╔══
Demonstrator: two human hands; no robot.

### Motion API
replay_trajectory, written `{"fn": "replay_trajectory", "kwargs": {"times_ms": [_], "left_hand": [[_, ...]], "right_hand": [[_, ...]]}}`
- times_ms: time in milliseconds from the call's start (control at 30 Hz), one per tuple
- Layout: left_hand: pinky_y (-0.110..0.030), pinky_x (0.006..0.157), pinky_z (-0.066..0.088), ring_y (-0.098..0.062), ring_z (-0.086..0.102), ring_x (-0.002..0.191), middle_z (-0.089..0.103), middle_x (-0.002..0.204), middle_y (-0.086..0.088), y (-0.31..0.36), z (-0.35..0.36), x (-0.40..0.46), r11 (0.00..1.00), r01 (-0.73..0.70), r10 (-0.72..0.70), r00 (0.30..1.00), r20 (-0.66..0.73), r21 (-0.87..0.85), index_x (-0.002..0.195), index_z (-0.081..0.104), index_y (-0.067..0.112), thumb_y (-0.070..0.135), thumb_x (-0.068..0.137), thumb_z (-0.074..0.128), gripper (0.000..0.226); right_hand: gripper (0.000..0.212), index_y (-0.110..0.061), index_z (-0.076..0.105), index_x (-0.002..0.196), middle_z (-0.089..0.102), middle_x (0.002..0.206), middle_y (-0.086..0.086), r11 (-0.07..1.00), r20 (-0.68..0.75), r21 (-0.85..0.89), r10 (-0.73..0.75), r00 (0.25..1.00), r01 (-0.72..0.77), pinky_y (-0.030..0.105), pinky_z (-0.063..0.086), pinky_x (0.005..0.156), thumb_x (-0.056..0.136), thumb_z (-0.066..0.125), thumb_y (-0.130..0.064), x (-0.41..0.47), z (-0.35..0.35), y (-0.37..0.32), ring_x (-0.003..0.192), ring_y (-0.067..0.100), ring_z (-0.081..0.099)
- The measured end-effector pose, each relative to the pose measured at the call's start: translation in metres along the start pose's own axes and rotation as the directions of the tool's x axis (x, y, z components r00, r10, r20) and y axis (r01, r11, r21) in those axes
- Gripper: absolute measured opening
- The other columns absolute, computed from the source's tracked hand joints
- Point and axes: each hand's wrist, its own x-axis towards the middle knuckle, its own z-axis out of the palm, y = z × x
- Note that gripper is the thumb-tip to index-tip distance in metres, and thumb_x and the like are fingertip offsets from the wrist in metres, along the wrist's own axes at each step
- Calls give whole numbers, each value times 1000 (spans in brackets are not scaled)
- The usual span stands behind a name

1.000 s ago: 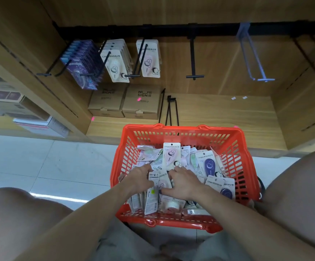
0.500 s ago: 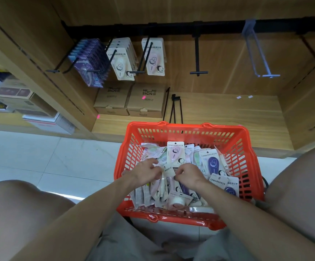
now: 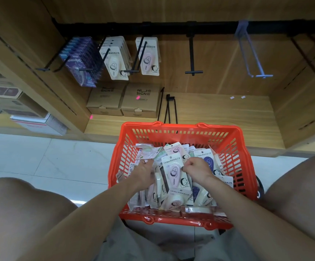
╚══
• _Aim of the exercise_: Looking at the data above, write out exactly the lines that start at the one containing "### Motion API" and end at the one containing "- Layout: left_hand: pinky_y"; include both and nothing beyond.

• _Expected answer_:
### Motion API
replay_trajectory, written `{"fn": "replay_trajectory", "kwargs": {"times_ms": [_], "left_hand": [[_, ...]], "right_hand": [[_, ...]]}}`
- times_ms: time in milliseconds from the call's start (control at 30 Hz), one per tuple
- Layout: left_hand: pinky_y (-0.110..0.030), pinky_x (0.006..0.157), pinky_z (-0.066..0.088), ring_y (-0.098..0.062), ring_z (-0.086..0.102), ring_x (-0.002..0.191), middle_z (-0.089..0.103), middle_x (-0.002..0.204), middle_y (-0.086..0.088), y (-0.31..0.36), z (-0.35..0.36), x (-0.40..0.46), r11 (0.00..1.00), r01 (-0.73..0.70), r10 (-0.72..0.70), r00 (0.30..1.00), r20 (-0.66..0.73), r21 (-0.87..0.85), index_x (-0.002..0.195), index_z (-0.081..0.104), index_y (-0.067..0.112), thumb_y (-0.070..0.135), thumb_x (-0.068..0.137), thumb_z (-0.074..0.128), gripper (0.000..0.226); right_hand: gripper (0.000..0.212), index_y (-0.110..0.061), index_z (-0.076..0.105), index_x (-0.002..0.196), middle_z (-0.089..0.102), middle_x (0.002..0.206), middle_y (-0.086..0.086), r11 (-0.07..1.00), r20 (-0.68..0.75), r21 (-0.85..0.89), r10 (-0.73..0.75), r00 (0.25..1.00), r01 (-0.72..0.77), pinky_y (-0.030..0.105), pinky_z (-0.063..0.086), pinky_x (0.005..0.156), thumb_x (-0.056..0.136), thumb_z (-0.066..0.125), thumb_y (-0.130..0.064), x (-0.41..0.47), z (-0.35..0.35), y (-0.37..0.32), ring_x (-0.003..0.192), ring_y (-0.067..0.100), ring_z (-0.081..0.099)

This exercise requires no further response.